# [SOLVED] Voice recognition in Office 2007 and XP ???



## geno368

I have Office 2007 Standard and when I had Office 2003 it had voice recognition ability..I have been told it is now a Windows file you can add. Anyone got a clue??Thanks..:4-dontkno


----------



## Zazula

*Re: Voice recognition in Office 2007 and XP ???*

Speech recognition is installed in all Office 2007 programs when you either use the feature in Microsoft Word 2007 for the first time (if you had opted for a standard/default installation at the time of your Office install), or by doing a custom installation.

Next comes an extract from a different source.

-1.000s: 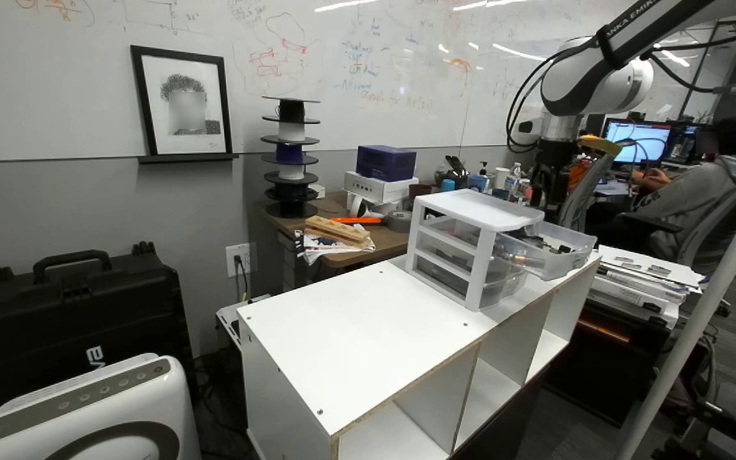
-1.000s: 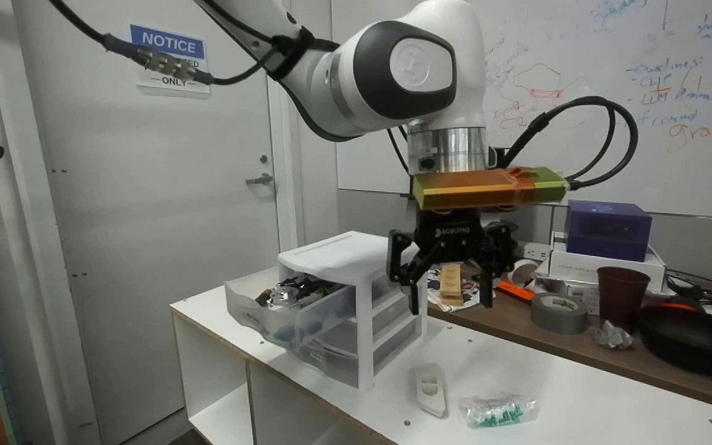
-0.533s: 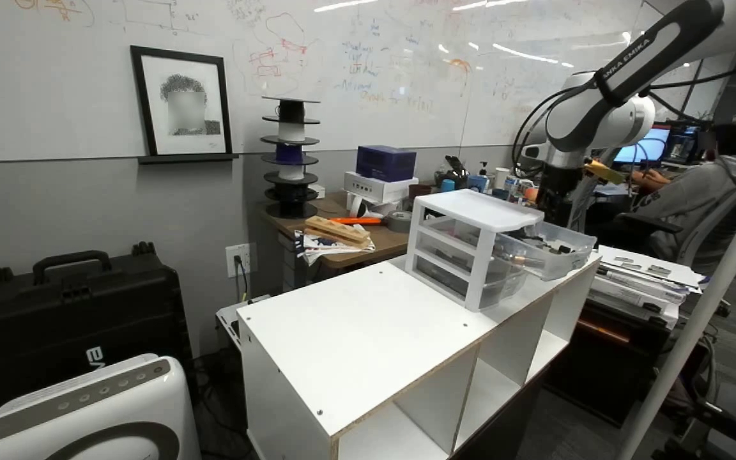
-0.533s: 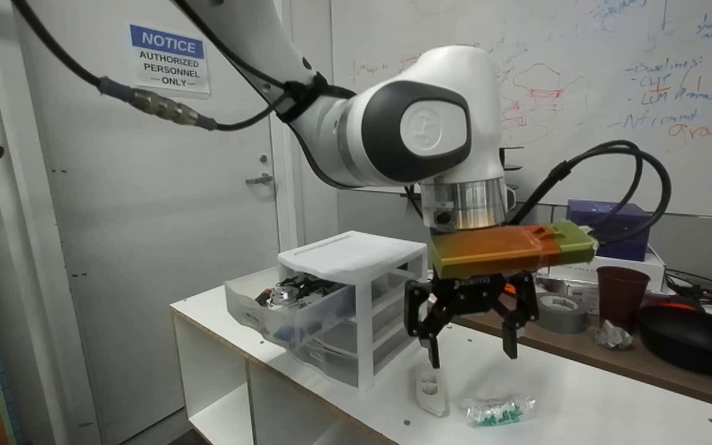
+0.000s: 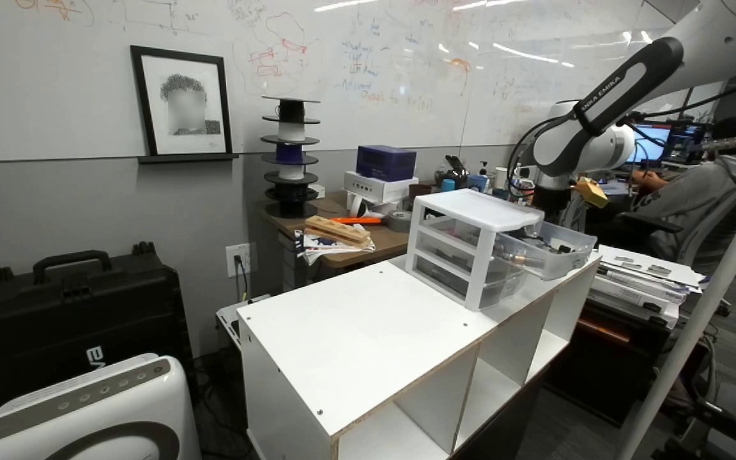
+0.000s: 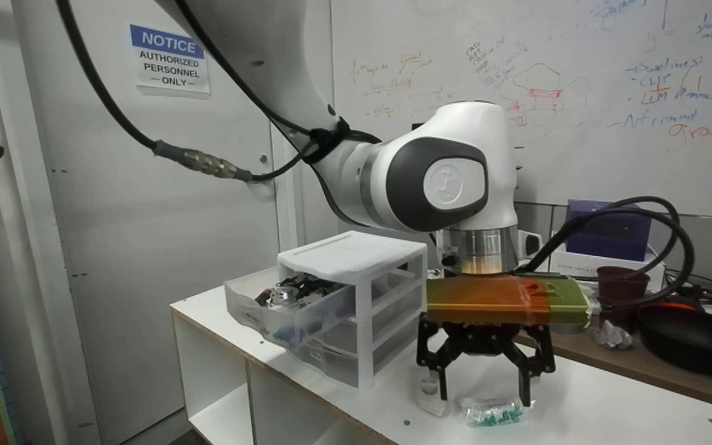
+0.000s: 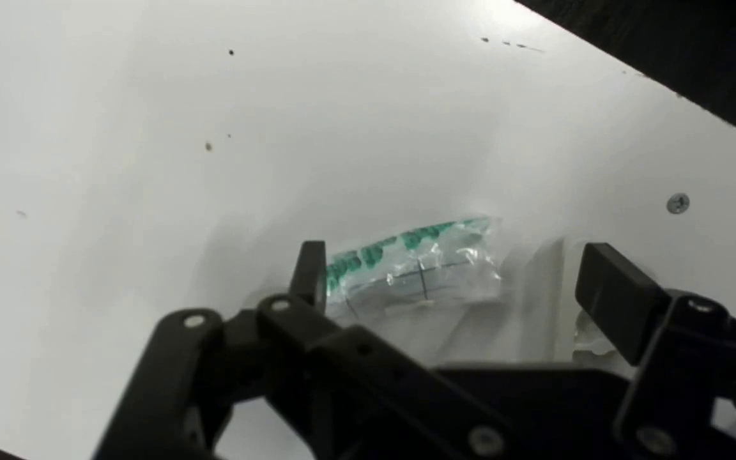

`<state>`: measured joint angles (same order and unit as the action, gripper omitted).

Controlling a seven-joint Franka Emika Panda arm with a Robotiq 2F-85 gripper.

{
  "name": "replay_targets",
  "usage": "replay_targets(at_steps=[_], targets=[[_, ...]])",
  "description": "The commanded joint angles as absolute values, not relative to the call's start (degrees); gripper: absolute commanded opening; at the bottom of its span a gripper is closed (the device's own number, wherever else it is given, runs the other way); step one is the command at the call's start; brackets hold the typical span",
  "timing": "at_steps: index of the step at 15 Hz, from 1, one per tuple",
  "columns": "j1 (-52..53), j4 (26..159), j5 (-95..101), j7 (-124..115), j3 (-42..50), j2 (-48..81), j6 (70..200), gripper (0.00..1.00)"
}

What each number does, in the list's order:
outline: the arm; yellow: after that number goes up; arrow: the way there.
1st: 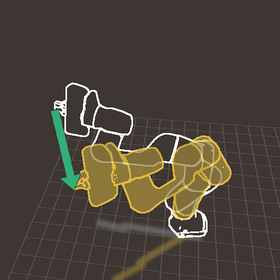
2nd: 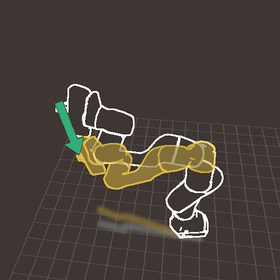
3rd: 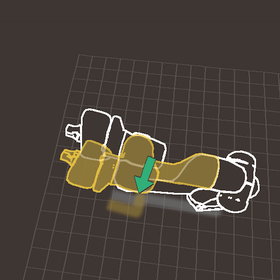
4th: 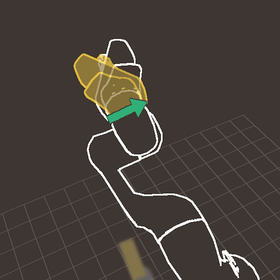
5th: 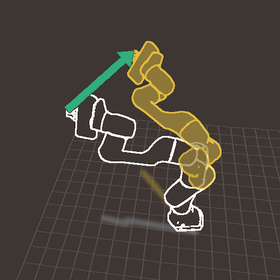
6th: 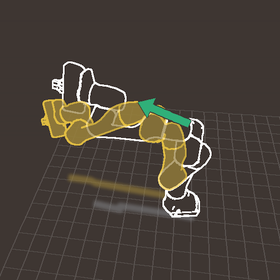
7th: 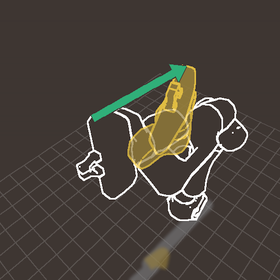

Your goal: Pick up the objects from the table, put them in the drawer and close the drawer.

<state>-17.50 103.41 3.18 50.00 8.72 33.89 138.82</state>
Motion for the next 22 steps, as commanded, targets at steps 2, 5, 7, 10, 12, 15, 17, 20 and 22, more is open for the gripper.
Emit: replay_targets(at_steps=[2, 5, 7, 10, 12, 15, 17, 20, 22], targets=[[-18.3, 103.9, 4.8, 40.7, 10.5, 31.9, 138.8, 1.0], [-18.9, 102.8, 4.3, 35.5, 10.7, 32.9, 137.8, 1.0], [-19.5, 101.1, 1.6, 30.0, 9.6, 34.2, 135.5, 1.0], [-19.6, 99.3, -1.3, 22.3, 8.2, 35.1, 131.7, 1.0], [-19.6, 97.8, -3.4, 18.1, 7.4, 35.7, 130.2, 1.0], [-19.2, 96.6, -4.3, 12.9, 7.7, 35.8, 130.5, 1.0], [-18.8, 96.5, -3.1, 10.2, 8.7, 36.1, 130.1, 1.0], [-18.7, 97.0, -2.5, 7.9, 9.5, 36.6, 128.8, 1.0], [-18.9, 96.3, -2.9, 7.0, 9.6, 37.9, 128.5, 1.0]])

Recommended resources: http://office.microsoft.com/en-us/results.aspx?qu=speech+recognition
http://support.microsoft.com/kb/826207/en-us


----------



## geno368

*Re: Voice recognition in Office 2007 and XP ???*

Thanks for your reply, but the link you supplied explains clearly that Office 2007 does not support speech recognition...it only supports text to speech unlike Office 2003....Am I missing something??


----------



## Zazula

*Re: Voice recognition in Office 2007 and XP ???*

As far as I know, Office 2007 does support voice recognition. Check out e.g. 2007 Microsoft Office release system requirements; under all Office 2007 suites one can read:


> Speech recognition functionality requires a close-talk microphone and audio output device.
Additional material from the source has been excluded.